**TASK TO CARRY OUT**
Please count how many lines of the data include the word "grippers". Give only that number in reply.

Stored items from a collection
- - -

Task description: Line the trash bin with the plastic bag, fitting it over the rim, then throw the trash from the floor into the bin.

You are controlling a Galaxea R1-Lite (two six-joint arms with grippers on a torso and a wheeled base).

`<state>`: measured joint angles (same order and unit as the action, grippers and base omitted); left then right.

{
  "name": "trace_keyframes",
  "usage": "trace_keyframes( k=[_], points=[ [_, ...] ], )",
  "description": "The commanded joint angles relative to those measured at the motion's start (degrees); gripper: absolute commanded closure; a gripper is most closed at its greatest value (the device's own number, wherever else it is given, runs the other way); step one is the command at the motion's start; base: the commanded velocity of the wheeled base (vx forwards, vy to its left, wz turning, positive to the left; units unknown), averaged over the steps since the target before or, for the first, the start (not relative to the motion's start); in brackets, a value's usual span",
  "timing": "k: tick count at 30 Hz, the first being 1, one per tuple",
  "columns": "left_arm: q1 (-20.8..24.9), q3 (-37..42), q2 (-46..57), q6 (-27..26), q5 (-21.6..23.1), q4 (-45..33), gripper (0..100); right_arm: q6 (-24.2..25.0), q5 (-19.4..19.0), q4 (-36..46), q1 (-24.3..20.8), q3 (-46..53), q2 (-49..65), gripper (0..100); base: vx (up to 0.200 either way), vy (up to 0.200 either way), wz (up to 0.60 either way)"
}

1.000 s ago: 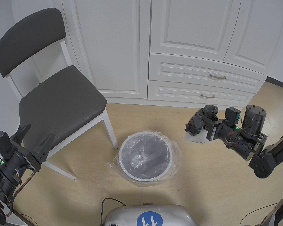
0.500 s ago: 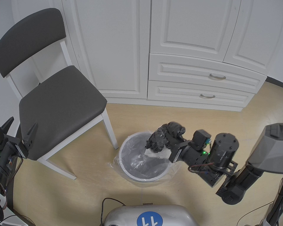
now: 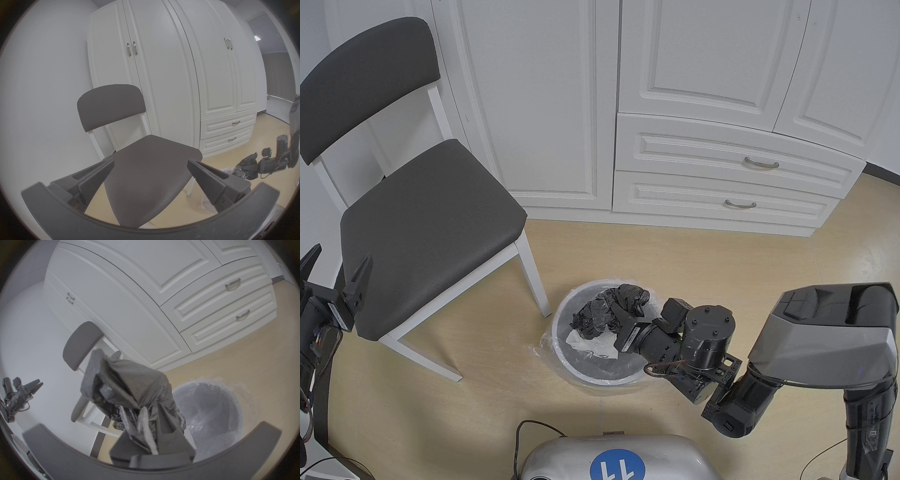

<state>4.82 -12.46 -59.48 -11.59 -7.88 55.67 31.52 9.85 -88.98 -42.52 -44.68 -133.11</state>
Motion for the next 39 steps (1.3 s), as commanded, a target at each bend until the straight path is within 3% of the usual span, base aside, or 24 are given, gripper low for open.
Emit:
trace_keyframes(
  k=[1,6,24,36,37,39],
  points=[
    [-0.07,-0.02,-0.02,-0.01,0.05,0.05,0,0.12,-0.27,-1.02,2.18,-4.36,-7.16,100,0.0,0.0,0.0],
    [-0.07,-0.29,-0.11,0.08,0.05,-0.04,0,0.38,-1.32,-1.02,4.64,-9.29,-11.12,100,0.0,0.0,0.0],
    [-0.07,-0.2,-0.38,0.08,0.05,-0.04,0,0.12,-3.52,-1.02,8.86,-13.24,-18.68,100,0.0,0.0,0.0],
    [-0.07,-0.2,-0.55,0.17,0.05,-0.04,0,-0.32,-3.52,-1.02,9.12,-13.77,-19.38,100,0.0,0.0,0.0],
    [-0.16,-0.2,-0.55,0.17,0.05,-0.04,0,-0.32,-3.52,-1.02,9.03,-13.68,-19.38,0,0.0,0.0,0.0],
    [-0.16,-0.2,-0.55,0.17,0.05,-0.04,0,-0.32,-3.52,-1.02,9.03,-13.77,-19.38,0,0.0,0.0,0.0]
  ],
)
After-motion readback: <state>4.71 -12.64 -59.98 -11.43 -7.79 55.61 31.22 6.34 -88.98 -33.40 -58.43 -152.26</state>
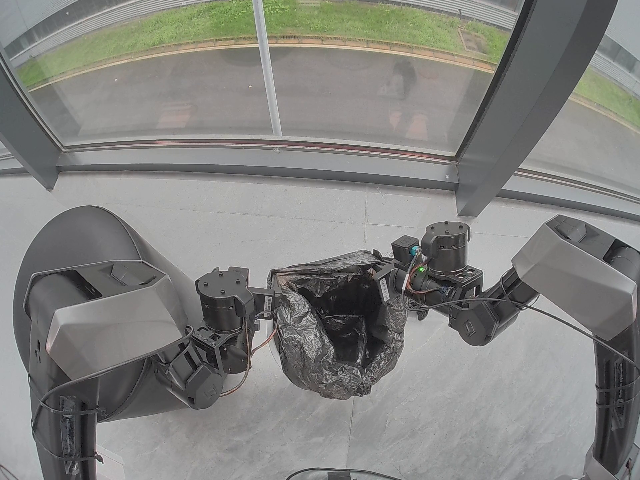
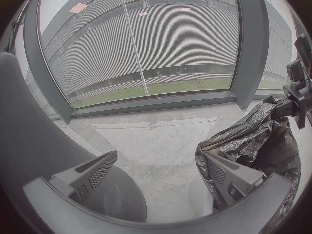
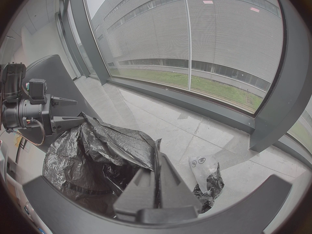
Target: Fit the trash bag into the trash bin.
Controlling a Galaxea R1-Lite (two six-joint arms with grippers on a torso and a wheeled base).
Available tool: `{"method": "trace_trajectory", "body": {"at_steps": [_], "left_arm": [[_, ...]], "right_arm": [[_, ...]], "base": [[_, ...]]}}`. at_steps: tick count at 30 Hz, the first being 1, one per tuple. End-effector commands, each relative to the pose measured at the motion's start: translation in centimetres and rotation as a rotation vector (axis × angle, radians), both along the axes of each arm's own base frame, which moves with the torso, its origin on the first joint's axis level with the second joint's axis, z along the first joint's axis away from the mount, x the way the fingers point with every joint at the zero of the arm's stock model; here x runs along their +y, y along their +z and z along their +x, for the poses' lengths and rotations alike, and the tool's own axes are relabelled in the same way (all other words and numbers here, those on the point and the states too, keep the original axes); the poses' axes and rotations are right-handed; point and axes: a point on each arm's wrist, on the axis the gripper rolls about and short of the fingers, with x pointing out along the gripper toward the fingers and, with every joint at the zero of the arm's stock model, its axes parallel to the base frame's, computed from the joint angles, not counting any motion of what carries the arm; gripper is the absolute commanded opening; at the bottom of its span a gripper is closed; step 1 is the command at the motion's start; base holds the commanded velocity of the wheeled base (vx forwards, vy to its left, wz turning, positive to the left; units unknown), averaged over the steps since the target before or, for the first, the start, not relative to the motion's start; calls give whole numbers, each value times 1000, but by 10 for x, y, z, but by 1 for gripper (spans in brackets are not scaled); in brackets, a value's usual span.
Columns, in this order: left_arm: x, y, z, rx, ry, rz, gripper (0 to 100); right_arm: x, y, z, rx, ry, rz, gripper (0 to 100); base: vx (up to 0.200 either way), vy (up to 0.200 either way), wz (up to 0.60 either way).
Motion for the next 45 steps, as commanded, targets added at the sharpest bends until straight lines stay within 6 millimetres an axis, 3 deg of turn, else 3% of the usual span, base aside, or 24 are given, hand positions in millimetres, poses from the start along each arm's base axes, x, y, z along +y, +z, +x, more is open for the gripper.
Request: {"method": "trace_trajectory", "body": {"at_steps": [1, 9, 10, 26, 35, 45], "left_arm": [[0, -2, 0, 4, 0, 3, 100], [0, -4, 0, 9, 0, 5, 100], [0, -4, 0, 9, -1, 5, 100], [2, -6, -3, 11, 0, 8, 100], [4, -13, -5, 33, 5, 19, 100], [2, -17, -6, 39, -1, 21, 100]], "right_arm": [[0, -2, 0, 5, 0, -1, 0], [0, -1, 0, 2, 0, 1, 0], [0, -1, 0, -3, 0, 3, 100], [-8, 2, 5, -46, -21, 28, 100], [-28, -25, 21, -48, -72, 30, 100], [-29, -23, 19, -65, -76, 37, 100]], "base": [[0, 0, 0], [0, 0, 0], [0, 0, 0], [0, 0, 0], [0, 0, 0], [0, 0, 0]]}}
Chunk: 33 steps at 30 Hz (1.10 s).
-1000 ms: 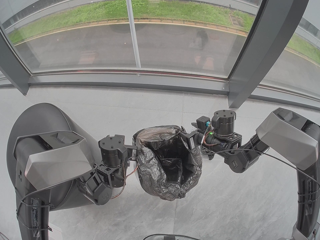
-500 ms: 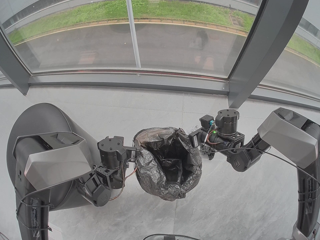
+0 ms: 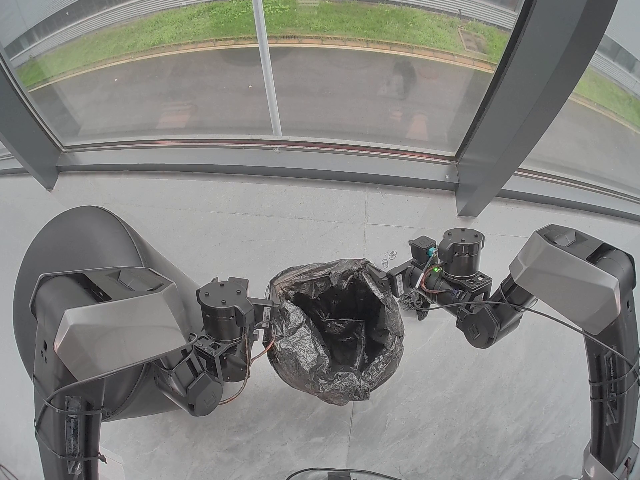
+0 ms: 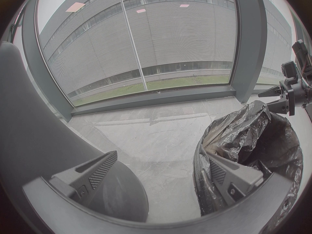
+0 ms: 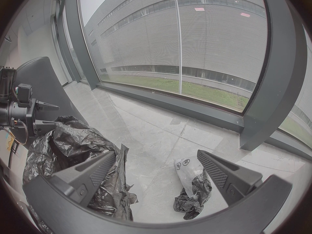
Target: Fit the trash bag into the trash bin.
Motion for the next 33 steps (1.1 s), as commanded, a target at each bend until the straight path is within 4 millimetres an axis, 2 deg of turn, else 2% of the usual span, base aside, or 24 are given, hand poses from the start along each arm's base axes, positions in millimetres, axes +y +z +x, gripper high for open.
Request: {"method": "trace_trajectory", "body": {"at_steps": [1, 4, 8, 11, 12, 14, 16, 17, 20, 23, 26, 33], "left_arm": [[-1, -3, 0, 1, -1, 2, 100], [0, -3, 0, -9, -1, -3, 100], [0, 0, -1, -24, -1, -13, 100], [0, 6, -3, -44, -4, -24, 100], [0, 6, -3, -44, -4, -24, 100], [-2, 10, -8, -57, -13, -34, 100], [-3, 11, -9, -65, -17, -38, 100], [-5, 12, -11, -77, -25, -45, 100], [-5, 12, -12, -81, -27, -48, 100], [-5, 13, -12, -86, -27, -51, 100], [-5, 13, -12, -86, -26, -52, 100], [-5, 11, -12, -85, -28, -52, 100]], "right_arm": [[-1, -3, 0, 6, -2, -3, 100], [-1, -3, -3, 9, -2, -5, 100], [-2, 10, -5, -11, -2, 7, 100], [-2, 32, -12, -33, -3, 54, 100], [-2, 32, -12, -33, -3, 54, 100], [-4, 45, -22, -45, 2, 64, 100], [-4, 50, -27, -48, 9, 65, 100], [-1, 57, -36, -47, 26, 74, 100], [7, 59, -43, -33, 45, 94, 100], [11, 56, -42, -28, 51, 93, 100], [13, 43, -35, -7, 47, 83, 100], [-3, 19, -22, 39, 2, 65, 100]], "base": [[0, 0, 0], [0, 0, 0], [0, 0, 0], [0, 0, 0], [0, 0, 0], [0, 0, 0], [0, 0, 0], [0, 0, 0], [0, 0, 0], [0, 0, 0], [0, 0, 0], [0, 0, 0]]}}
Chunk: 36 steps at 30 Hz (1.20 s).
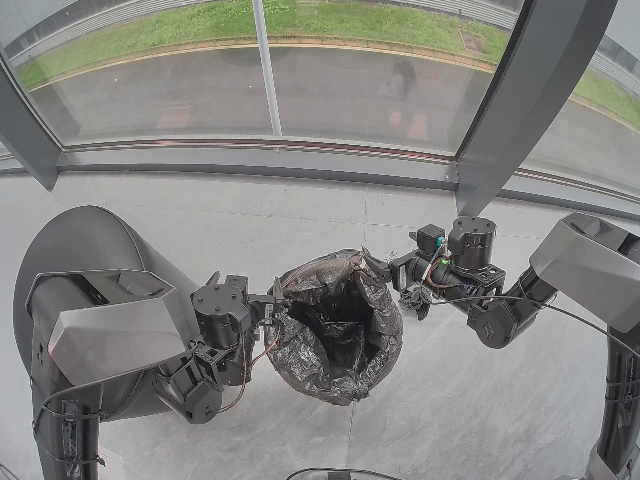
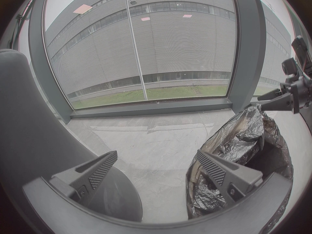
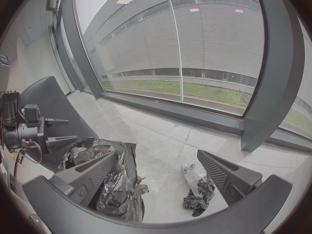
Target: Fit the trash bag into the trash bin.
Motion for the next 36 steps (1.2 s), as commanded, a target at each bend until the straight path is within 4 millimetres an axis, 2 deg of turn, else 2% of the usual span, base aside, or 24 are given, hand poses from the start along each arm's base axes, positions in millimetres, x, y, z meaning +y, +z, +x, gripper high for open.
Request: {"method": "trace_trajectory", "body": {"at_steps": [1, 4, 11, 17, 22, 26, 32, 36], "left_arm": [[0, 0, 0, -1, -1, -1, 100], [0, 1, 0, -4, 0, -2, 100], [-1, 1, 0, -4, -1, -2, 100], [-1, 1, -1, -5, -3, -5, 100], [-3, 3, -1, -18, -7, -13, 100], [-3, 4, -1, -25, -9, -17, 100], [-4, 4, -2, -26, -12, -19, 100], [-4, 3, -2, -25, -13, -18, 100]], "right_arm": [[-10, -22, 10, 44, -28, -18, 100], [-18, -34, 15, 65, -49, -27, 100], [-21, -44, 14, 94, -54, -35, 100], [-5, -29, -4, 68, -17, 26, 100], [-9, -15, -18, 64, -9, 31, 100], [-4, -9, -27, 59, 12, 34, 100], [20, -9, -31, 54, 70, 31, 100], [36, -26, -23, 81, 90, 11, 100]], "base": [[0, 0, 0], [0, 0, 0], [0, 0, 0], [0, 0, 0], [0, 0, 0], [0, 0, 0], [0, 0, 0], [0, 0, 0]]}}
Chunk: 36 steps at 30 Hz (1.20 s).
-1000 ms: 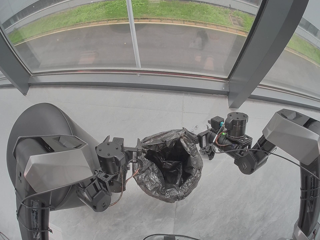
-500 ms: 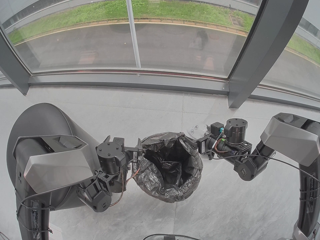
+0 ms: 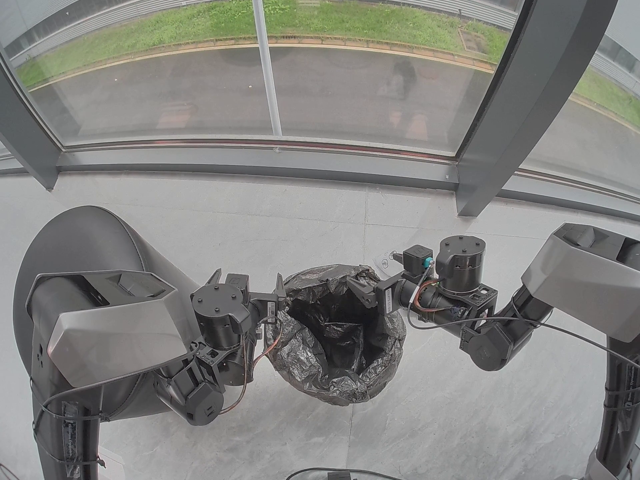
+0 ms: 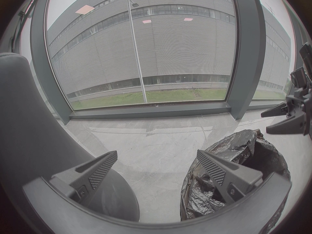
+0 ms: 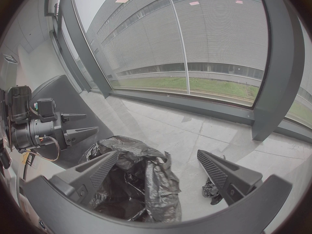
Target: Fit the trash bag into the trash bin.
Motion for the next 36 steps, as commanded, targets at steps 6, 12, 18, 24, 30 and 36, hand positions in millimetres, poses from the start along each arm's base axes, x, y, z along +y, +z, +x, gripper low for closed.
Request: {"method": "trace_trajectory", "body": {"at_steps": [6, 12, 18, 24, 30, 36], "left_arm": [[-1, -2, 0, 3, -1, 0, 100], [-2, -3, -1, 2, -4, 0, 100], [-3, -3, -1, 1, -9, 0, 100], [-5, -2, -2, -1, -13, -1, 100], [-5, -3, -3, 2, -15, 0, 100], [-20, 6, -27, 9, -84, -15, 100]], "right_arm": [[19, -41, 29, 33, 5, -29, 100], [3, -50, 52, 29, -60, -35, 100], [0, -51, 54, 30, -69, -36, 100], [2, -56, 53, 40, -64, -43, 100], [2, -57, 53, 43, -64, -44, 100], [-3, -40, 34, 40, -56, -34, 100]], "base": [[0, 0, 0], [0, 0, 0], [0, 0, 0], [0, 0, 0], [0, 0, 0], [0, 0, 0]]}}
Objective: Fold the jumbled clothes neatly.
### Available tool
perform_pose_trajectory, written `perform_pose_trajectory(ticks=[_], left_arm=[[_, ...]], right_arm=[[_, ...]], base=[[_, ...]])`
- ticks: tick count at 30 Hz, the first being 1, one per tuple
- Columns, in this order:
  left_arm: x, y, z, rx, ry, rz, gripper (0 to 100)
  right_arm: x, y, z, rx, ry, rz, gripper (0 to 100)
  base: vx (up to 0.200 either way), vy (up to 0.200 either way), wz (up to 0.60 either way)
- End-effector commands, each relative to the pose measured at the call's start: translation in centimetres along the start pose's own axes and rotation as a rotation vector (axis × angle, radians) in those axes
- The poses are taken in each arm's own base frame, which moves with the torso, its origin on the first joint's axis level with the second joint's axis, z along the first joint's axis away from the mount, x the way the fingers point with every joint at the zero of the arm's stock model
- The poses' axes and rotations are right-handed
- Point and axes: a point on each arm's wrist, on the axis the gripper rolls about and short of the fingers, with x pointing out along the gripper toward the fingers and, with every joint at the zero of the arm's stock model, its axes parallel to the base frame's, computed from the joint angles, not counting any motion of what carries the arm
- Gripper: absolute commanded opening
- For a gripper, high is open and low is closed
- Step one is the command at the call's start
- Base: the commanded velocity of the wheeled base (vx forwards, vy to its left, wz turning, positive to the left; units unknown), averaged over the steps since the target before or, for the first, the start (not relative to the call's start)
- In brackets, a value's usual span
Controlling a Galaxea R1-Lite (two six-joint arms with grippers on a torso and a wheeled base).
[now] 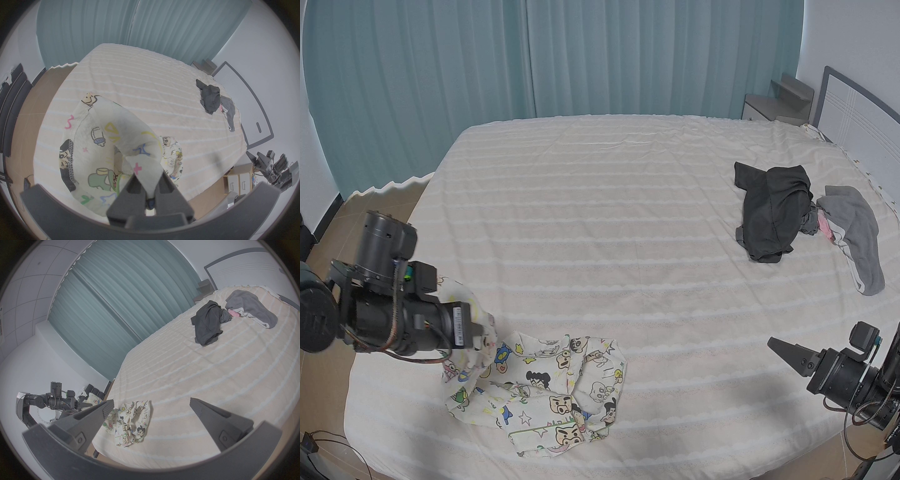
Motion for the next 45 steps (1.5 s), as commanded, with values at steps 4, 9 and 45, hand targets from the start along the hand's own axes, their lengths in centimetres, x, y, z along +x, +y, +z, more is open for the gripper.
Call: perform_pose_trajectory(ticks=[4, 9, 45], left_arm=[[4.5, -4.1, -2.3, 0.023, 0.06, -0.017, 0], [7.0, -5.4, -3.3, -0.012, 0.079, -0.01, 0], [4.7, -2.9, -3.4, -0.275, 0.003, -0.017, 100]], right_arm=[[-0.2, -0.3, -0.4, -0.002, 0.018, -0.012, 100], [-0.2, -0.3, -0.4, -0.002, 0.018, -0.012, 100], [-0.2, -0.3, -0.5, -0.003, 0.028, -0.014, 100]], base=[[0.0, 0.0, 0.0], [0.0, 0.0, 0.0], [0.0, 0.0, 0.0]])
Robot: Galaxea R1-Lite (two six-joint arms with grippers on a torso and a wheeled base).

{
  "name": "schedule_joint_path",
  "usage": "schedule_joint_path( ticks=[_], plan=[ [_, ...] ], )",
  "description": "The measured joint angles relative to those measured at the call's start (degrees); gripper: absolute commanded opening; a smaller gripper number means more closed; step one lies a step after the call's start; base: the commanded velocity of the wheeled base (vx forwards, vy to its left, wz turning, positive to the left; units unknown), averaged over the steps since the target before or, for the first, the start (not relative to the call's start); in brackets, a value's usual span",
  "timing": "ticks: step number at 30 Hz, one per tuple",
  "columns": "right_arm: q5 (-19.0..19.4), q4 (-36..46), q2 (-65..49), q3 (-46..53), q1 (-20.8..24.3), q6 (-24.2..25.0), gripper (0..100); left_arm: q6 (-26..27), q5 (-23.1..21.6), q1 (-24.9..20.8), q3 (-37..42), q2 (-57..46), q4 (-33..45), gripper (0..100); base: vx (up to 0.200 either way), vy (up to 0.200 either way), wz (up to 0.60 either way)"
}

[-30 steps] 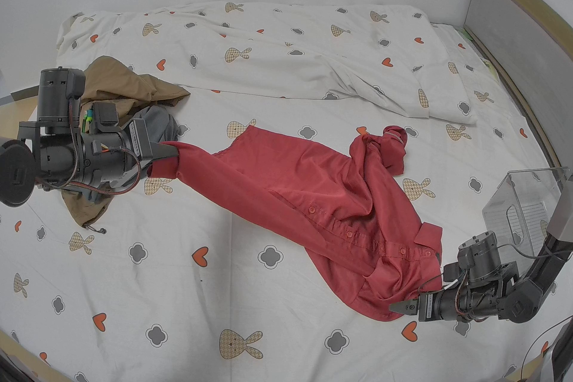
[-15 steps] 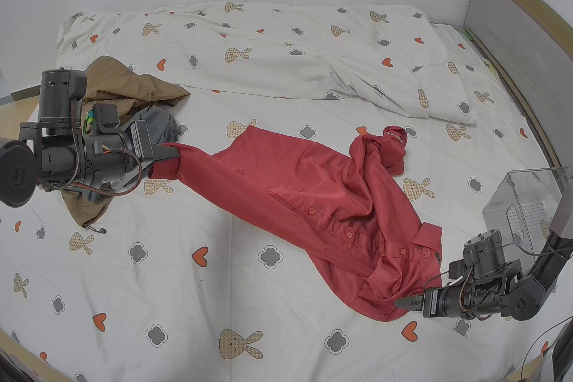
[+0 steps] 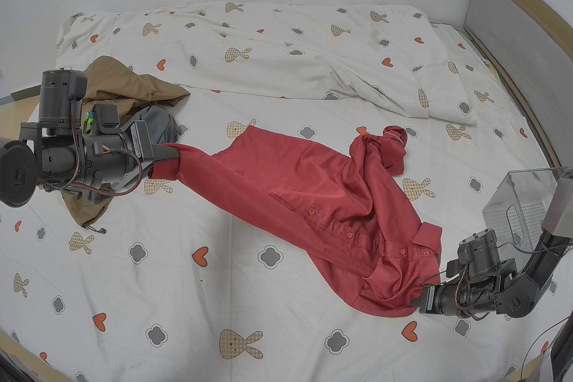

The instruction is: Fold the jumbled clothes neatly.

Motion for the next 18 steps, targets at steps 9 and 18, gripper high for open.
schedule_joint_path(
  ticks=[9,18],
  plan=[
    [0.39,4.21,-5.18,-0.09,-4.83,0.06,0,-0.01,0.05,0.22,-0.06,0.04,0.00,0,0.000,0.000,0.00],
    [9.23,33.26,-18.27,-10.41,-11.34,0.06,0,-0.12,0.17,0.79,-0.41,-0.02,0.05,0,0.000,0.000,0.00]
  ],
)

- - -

**RESPONSE**
5